The cumulative incidence of Covid-19 was based on the Centers for Disease Control and Prevention (CDC) definition (Panel A) and the primary case definition in the COVE trial (Panel B) in the modified-intention-to-treat-1 population, 14 days after the first injection. Covid-19 cases are based on one symptom according to the CDC definition and two symptoms in the primary case definition used in the COVE trial.1 The number of person-years was defined as the total years from the first day of the analysis to the date of the event, to the last date of trial participation, to censoring time, or to the efficacy data-cutoff date, whichever was earliest. Incidence was defined as the number of participants with an event divided by the number of participants at risk, with adjustment for person-years (total time at risk) in each trial group. The 95% confidence interval (CI) was calculated with the use of the exact method (Poisson distribution) with adjustment for person-years. Vaccine efficacy was defined as 1 minus the ratio of the incidence rate (mRNA-1273 vaccine vs. placebo), and the 95% confidence interval of the ratio was calculated with the use of the exact method conditional on the total number of cases, with adjustment for person-years. The data-cutoff date was November 10, 2021. The insets show the same data on an expanded y axis. Tick marks in both panels indicate censored data.

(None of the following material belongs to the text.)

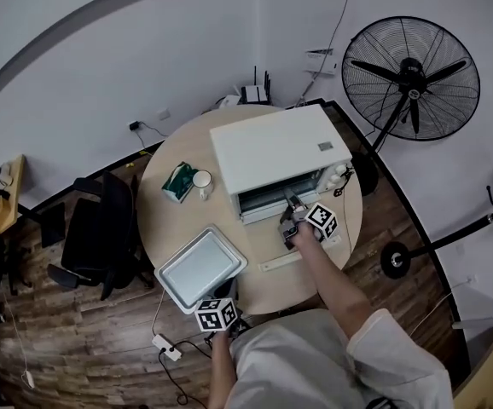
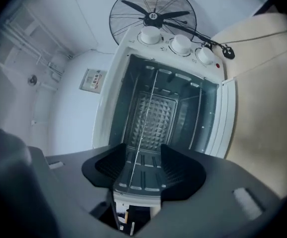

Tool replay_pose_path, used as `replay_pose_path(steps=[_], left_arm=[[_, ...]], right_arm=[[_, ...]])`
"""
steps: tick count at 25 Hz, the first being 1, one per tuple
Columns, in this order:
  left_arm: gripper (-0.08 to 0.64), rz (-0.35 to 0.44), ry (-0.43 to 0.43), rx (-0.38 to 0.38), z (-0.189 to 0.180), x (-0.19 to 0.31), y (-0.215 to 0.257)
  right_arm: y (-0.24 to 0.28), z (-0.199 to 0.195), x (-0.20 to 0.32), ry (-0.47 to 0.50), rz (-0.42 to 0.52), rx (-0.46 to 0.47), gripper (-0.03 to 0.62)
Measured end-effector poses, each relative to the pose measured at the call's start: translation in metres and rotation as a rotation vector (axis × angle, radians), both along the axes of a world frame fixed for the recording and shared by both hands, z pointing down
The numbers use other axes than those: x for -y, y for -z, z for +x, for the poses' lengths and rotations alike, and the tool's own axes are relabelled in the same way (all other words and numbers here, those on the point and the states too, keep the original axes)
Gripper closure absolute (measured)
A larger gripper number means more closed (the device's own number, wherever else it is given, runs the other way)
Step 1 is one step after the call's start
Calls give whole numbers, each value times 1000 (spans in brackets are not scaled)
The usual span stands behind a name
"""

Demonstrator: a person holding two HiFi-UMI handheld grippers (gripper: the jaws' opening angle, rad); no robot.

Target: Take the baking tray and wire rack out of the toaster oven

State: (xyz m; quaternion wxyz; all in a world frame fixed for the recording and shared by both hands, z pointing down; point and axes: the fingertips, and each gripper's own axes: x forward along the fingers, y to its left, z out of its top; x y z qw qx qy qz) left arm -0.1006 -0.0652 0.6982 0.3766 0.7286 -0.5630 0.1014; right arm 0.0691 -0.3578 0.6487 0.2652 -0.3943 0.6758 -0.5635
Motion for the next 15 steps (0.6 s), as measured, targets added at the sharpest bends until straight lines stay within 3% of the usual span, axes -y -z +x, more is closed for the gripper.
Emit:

In the mITT1 population, among children who did not have evidence of SARS-CoV-2 infection at baseline, the estimates of vaccine efficacy at least 14 days after the first injection were 88.0% (95% CI, 70.0 to 95.8) according to the CDC definition, with 7 cases (0.3%) in the mRNA-1273 group and 18 cases (2.1%) in the placebo group and 91.8% (95% CI, 74.2 to 98.0) according to the definition used in the phase 3 COVE trial involving adults, with 4 cases (0.1%) in the mRNA-1273 group and 15 cases (1.7%) in the placebo group (Figure 3 and Table S25). The estimated vaccine efficacy against SARS-CoV-2 infection was 74.0% (95% CI. 57.9 to 84.1), regardless of symptoms that occurred at least 14 days after the first injection, with 34 cases (1.3%) in the vaccine group and 40 cases (4.6%) in the placebo group. The estimated vaccine efficacy against asymptomatic SARS-CoV-2 infection was 62.5% (95% CI, 30.9 to 79.4), with 22 cases (2.5%) in the mRNA-1273 group and 27 cases (1.0%) in the placebo group. The analysis of vaccine efficacy at least 14 days after two injections (in the per-protocol population) was limited by the small number of Covid-19 cases and the shortened period of blinded follow-up (Table S26).
In part 1 of the trial, a preliminary analysis showed an increase by a factor of 81.8 (95% CI, 70.4 to 95.0) in the geometric mean titer of neutralizing antibodies (ID50) against the delta variant from baseline to day 57. A total of 99.3% of the children had a serologic response, findings that are similar to those indicated by increased geometric mean titers measured in adults who had received a booster against this variant (Table S27).